# Instructions for the task:
Return every line below exactly as written.

# Collected data:

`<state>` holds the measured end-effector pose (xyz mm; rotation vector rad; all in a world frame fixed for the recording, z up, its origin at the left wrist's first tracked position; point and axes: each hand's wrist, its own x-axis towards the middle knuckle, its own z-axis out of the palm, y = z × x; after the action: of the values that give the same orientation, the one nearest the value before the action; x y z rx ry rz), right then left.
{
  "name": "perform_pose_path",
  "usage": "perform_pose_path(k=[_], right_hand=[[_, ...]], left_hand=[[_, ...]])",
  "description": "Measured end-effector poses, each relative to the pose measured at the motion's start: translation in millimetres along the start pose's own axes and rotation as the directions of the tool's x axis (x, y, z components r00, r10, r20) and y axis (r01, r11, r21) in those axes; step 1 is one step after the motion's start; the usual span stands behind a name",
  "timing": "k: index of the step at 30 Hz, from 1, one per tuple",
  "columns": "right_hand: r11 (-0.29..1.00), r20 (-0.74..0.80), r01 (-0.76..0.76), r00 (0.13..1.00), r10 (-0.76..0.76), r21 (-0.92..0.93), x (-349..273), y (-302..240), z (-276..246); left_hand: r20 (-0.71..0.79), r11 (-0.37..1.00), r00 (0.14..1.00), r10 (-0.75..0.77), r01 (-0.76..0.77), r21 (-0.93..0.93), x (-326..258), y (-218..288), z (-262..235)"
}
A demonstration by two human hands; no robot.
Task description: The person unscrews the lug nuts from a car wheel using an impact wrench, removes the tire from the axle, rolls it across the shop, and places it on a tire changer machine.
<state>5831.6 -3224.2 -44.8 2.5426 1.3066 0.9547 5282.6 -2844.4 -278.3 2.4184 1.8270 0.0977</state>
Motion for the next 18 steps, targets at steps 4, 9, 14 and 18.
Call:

# Task result:
`<state>` holds the measured end-effector pose (xyz mm; rotation vector rad; all in a world frame fixed for the recording, z up, its origin at the left wrist's first tracked position; point and axes: each hand's wrist, its own x-axis towards the middle knuckle, its own z-axis out of the palm, y = z × x; after the action: of the values that give the same orientation, the one nearest the value before the action; x y z rx ry rz), right then left.
{
  "name": "perform_pose_path",
  "usage": "perform_pose_path(k=[_], right_hand=[[_, ...]], left_hand=[[_, ...]])",
  "description": "Measured end-effector poses, each relative to the pose measured at the motion's start: translation in millimetres along the start pose's own axes and rotation as the directions of the tool's x axis (x, y, z components r00, r10, r20) and y axis (r01, r11, r21) in those axes; step 1 is one step after the motion's start; the usual span stands behind a name",
  "timing": "k: index of the step at 30 Hz, from 1, one per tuple",
  "columns": "right_hand: r11 (-0.29..1.00), r20 (-0.74..0.80), r01 (-0.76..0.76), r00 (0.13..1.00), r10 (-0.76..0.76), r21 (-0.92..0.93), x (-349..273), y (-302..240), z (-276..246); left_hand: r20 (-0.71..0.79), r11 (-0.37..1.00), r00 (0.14..1.00), r10 (-0.75..0.77), r01 (-0.76..0.77), r21 (-0.93..0.93), x (-326..258), y (-218..288), z (-262..235)"
}
A demonstration by two human hands; no robot.
Task description: The person unscrews the lug nuts from a car wheel using an impact wrench, removes the tire from the axle, rolls it across the shop, and places it on a tire changer machine.
<state>5831.6 -3224.2 -44.8 2.5426 1.3066 0.9547 5282.6 -2844.4 -278.3 2.4184 1.8270 0.0977</state>
Motion for the next 18 steps, targets at steps 4, 9, 14 and 18.
Call:

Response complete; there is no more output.